### Exercise prompt
Your task is to copy every line of this material exactly.
+++ Supplied information
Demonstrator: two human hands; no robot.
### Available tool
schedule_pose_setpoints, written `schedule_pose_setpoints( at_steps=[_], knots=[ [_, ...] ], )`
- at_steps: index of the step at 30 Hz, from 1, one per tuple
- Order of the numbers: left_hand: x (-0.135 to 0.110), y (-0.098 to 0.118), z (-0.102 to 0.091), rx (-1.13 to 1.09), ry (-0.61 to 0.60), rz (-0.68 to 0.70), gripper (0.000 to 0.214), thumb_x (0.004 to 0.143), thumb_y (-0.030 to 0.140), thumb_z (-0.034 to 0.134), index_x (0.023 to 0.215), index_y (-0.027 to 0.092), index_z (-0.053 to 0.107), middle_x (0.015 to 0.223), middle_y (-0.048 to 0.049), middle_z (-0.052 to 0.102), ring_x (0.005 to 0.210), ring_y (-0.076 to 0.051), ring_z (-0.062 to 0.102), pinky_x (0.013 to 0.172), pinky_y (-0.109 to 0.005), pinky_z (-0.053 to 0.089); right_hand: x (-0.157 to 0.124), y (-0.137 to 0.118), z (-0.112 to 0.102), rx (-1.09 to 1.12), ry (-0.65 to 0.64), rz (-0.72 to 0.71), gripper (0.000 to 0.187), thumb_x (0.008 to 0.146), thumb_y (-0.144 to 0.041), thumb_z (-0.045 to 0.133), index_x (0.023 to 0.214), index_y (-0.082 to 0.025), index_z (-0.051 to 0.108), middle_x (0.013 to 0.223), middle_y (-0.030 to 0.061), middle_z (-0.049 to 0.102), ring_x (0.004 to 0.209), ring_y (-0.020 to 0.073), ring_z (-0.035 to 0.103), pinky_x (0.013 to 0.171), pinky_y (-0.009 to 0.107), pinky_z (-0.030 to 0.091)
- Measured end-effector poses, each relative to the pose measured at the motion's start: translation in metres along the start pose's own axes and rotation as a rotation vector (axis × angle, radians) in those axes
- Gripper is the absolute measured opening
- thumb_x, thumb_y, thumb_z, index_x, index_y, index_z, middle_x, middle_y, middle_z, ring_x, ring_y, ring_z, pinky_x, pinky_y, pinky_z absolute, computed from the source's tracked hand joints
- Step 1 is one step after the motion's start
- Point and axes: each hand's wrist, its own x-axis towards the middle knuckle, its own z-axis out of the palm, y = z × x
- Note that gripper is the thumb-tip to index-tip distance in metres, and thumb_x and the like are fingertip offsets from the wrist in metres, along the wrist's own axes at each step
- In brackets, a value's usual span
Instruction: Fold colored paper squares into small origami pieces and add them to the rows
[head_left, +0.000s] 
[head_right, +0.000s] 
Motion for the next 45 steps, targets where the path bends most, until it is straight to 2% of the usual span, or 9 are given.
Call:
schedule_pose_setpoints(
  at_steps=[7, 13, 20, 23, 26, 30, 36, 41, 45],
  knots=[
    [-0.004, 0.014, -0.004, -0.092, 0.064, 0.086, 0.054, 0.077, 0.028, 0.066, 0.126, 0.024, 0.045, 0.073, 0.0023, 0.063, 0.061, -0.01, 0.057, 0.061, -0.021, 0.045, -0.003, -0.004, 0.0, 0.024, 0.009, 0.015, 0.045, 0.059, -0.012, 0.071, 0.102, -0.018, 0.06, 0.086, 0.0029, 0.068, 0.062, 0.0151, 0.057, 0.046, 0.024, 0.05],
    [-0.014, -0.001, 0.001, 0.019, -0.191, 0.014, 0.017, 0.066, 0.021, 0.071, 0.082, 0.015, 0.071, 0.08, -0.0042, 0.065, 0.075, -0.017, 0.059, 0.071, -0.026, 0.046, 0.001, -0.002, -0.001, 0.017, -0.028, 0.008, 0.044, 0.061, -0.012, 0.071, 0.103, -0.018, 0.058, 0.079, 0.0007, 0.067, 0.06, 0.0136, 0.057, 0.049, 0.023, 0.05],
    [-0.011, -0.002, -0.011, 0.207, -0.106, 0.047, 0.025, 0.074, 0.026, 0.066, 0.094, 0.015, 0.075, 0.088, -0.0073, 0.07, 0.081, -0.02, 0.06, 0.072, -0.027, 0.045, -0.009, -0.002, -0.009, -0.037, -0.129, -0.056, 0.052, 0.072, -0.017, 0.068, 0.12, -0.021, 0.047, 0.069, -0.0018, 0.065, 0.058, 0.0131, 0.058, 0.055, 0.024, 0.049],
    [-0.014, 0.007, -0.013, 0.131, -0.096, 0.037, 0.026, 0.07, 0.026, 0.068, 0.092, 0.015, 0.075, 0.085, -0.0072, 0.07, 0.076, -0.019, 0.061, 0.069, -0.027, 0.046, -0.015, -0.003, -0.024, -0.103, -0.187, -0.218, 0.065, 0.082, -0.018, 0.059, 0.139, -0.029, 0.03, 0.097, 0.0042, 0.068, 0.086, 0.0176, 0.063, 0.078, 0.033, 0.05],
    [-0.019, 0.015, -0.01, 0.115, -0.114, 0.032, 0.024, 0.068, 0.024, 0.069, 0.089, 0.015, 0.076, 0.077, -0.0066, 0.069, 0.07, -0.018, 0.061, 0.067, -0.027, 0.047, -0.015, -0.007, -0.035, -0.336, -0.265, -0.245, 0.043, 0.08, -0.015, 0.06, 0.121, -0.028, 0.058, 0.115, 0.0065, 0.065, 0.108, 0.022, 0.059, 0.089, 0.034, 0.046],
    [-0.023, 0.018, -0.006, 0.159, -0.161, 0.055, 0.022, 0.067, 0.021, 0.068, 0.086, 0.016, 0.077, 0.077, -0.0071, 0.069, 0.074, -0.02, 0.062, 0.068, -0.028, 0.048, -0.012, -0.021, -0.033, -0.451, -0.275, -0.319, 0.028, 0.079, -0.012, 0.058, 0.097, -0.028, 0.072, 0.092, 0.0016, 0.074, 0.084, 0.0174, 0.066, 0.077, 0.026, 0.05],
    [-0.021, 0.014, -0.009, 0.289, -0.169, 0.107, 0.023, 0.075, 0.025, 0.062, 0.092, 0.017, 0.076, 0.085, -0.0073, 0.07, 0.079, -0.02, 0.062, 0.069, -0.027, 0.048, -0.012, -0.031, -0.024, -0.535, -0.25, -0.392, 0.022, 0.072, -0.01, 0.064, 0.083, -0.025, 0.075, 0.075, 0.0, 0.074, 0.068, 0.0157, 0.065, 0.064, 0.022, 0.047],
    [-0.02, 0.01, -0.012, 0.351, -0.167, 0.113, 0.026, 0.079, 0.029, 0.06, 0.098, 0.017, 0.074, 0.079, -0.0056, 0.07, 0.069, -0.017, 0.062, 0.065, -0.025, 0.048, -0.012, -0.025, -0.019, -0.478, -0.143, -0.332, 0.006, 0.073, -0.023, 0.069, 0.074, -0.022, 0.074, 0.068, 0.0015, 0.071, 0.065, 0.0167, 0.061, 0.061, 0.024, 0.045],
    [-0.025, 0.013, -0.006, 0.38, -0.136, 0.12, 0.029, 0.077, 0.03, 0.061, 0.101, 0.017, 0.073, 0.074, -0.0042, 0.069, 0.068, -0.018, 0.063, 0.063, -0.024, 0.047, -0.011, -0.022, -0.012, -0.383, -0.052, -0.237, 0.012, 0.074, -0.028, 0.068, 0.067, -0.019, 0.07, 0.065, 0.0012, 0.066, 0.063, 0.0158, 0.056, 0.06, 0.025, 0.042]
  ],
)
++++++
### Reply to the task
Demonstrator: two human hands; no robot.
### Available tool
schedule_pose_setpoints, written `schedule_pose_setpoints( at_steps=[_], knots=[ [_, ...] ], )`
- at_steps: index of the step at 30 Hz, from 1, one per tuple
- Order of the numbers: left_hand: x (-0.135 to 0.110), y (-0.098 to 0.118), z (-0.102 to 0.091), rx (-1.13 to 1.09), ry (-0.61 to 0.60), rz (-0.68 to 0.70), gripper (0.000 to 0.214), thumb_x (0.004 to 0.143), thumb_y (-0.030 to 0.140), thumb_z (-0.034 to 0.134), index_x (0.023 to 0.215), index_y (-0.027 to 0.092), index_z (-0.053 to 0.107), middle_x (0.015 to 0.223), middle_y (-0.048 to 0.049), middle_z (-0.052 to 0.102), ring_x (0.005 to 0.210), ring_y (-0.076 to 0.051), ring_z (-0.062 to 0.102), pinky_x (0.013 to 0.172), pinky_y (-0.109 to 0.005), pinky_z (-0.053 to 0.089); right_hand: x (-0.157 to 0.124), y (-0.137 to 0.118), z (-0.112 to 0.102), rx (-1.09 to 1.12), ry (-0.65 to 0.64), rz (-0.72 to 0.71), gripper (0.000 to 0.187), thumb_x (0.008 to 0.146), thumb_y (-0.144 to 0.041), thumb_z (-0.045 to 0.133), index_x (0.023 to 0.214), index_y (-0.082 to 0.025), index_z (-0.051 to 0.108), middle_x (0.013 to 0.223), middle_y (-0.030 to 0.061), middle_z (-0.049 to 0.102), ring_x (0.004 to 0.209), ring_y (-0.020 to 0.073), ring_z (-0.035 to 0.103), pinky_x (0.013 to 0.171), pinky_y (-0.009 to 0.107), pinky_z (-0.030 to 0.091)
- Measured end-effector poses, each relative to the pose measured at the motion's start: translation in metres along the start pose's own axes and rotation as a rotation vector (axis × angle, radians) in those axes
- Gripper is the absolute measured opening
- thumb_x, thumb_y, thumb_z, index_x, index_y, index_z, middle_x, middle_y, middle_z, ring_x, ring_y, ring_z, pinky_x, pinky_y, pinky_z absolute, computed from the source's tracked hand joints
- Step 1 is one step after the motion's start
- Point and axes: each hand's wrist, its own x-axis towards the middle knuckle, its own z-axis out of the palm, y = z × x
- Note that gripper is the thumb-tip to index-tip distance in metres, and thumb_x and the like are fingertip offsets from the wrist in metres, along the wrist's own axes at each step
- In brackets, a value's usual span
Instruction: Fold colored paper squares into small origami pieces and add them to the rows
[head_left, +0.000s] 
[head_right, +0.000s] 
Motion for the next 45 steps, targets where the path bends most, until it is straight to 2% of the usual span, or 9 are given.
Call:
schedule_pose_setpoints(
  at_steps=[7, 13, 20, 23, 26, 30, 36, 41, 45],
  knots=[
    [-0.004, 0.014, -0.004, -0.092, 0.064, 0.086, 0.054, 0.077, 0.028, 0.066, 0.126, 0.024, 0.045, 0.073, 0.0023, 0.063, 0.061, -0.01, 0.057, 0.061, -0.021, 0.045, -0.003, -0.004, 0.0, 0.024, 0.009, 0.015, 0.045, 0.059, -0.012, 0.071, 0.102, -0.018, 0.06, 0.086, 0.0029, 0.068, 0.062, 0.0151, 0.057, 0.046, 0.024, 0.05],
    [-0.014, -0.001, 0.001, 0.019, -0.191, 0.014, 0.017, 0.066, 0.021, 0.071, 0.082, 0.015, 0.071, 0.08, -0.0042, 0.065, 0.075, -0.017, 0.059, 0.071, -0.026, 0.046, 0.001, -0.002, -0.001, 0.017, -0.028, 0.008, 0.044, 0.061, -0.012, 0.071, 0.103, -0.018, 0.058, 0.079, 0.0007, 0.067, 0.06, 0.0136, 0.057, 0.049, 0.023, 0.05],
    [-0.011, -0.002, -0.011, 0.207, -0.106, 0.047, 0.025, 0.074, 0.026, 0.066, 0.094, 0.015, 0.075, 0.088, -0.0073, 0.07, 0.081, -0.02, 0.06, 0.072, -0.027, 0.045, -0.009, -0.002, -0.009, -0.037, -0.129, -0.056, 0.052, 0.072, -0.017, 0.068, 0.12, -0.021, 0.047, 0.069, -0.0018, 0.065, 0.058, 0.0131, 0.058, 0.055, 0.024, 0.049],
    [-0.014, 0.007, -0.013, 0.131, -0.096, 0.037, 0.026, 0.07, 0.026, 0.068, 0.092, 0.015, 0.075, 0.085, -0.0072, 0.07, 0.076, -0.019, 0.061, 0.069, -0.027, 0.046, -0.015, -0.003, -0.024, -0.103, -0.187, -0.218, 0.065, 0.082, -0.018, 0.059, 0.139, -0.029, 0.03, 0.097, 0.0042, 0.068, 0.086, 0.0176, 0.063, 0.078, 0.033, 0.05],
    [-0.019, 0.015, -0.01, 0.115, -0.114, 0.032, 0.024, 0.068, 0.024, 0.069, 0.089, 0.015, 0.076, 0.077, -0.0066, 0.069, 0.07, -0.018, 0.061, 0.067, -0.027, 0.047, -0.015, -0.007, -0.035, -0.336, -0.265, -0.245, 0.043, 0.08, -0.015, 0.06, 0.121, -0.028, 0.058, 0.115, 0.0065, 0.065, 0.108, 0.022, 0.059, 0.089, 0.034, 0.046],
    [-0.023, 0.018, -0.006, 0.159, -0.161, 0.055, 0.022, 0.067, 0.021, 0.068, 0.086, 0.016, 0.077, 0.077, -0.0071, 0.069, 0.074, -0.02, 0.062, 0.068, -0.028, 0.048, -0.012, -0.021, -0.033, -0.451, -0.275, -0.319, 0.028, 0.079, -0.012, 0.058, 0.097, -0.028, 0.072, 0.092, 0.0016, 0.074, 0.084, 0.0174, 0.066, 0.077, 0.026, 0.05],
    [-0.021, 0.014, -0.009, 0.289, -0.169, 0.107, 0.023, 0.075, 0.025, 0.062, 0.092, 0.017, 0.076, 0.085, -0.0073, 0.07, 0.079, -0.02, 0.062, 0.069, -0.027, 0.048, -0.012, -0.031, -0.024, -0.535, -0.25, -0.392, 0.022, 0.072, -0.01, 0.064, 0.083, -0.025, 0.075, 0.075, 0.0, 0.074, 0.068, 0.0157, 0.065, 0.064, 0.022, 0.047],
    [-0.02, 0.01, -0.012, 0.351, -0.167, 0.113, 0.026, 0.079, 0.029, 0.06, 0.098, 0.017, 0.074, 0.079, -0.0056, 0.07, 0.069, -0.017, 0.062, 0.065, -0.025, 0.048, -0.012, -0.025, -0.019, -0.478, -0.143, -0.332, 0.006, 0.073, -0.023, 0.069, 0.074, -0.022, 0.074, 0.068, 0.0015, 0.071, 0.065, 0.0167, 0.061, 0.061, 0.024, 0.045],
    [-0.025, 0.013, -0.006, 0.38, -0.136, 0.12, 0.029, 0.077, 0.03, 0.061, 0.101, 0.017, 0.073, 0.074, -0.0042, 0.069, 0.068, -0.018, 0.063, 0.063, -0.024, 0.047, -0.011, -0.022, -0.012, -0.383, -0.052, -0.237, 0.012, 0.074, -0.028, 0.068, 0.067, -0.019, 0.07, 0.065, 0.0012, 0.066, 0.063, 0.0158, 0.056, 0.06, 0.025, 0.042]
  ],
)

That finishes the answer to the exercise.